Population effects of growth hormone transgenic coho salmon depend on food availability and genotype by environment interactions.

Environmental risk assessment of genetically modified organisms requires determination of their fitness and invasiveness relative to conspecifics and other ecosystem members. Cultured growth hormone transgenic coho salmon (Oncorhynchus kisutch) have enhanced feeding capacity and growth, which can result in large enhancements in body size (>7-fold) relative to nontransgenic salmon, but in nature, the ability to compete for available food is a key factor determining survival fitness and invasiveness of a genotype. When transgenic and nontransgenic salmon were cohabitated and competed for different levels of food, transgenic salmon consistently outgrew nontransgenic fish and could affect the growth of nontransgenic cohorts except when food availability was high. When food abundance was low, dominant individuals emerged, invariably transgenic, that directed strong agonistic and cannibalistic behavior to cohorts and dominated the acquisition of limited food resources. When food availability was low, all groups containing transgenic salmon experienced population crashes or complete extinctions, whereas groups containing only nontransgenic salmon had good (72.0 +/- 4.3% SE) survival, and their population biomass continued to increase.

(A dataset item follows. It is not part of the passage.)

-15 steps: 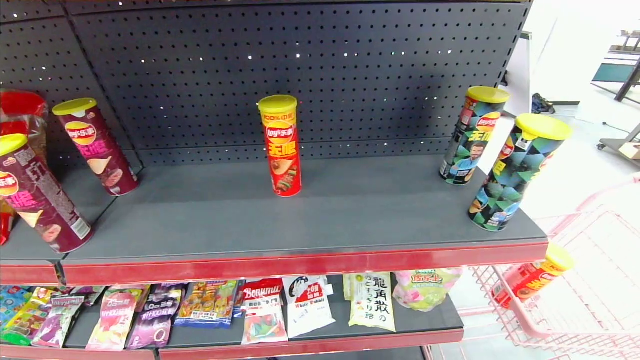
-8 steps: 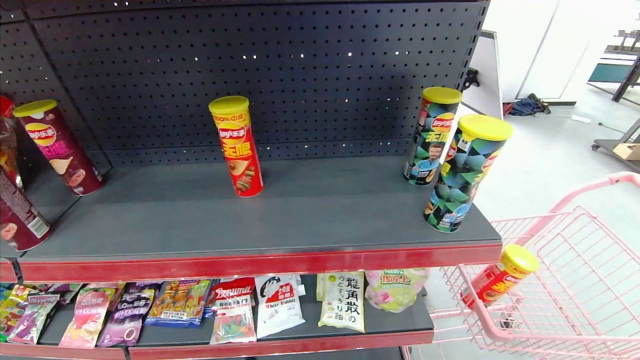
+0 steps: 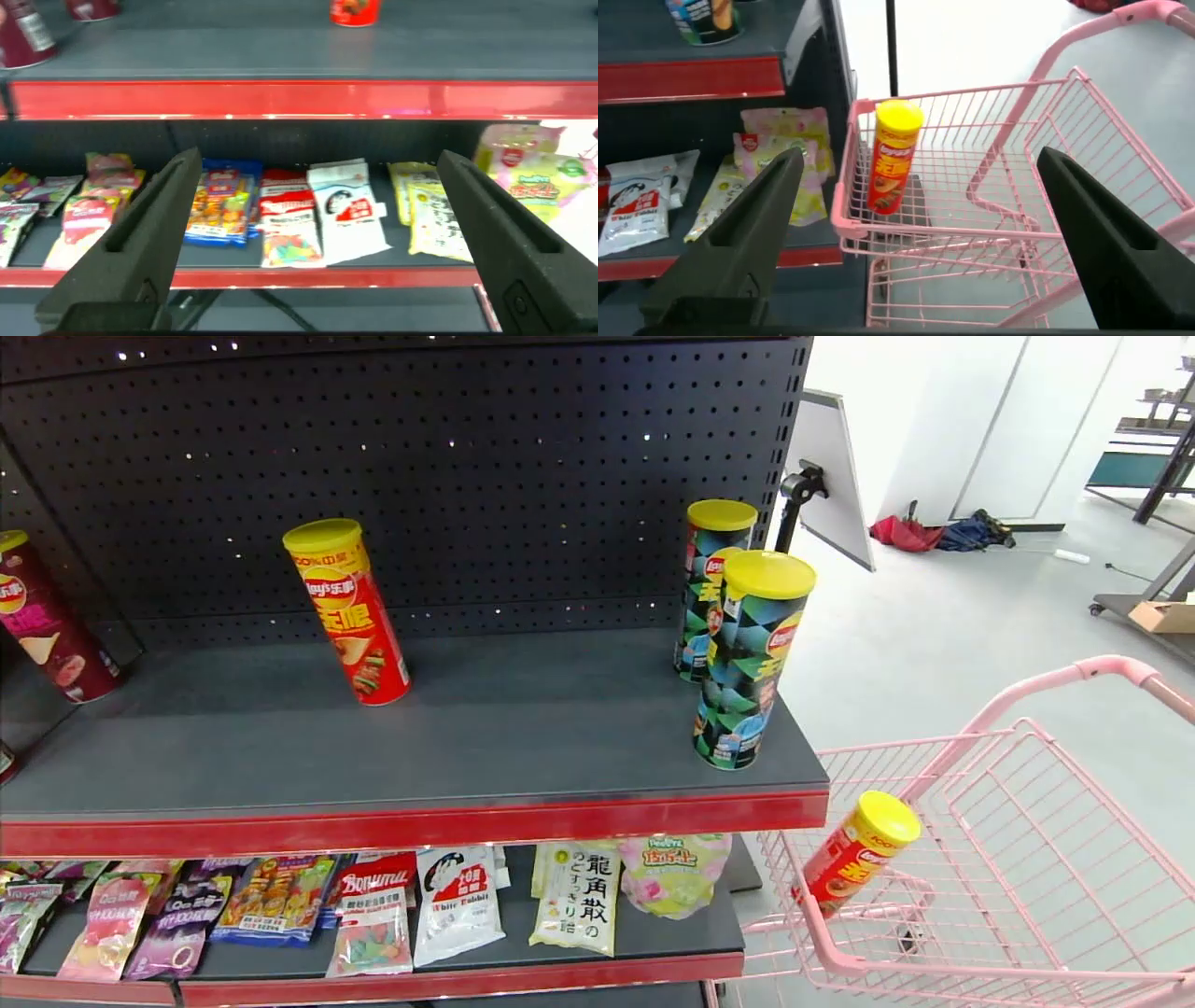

Thus, effects of growth hormone transgenic salmon on experimental populations were primarily mediated by an interaction between food availability and population structure. These data, while indicative of forces which may act on natural populations, also underscore the importance of genotype by environment interactions in influencing risk assessment data for genetically modified organisms and suggest that, for species such as salmon which are derived from large complex ecosystems, considerable caution is warranted in applying data from individual studies.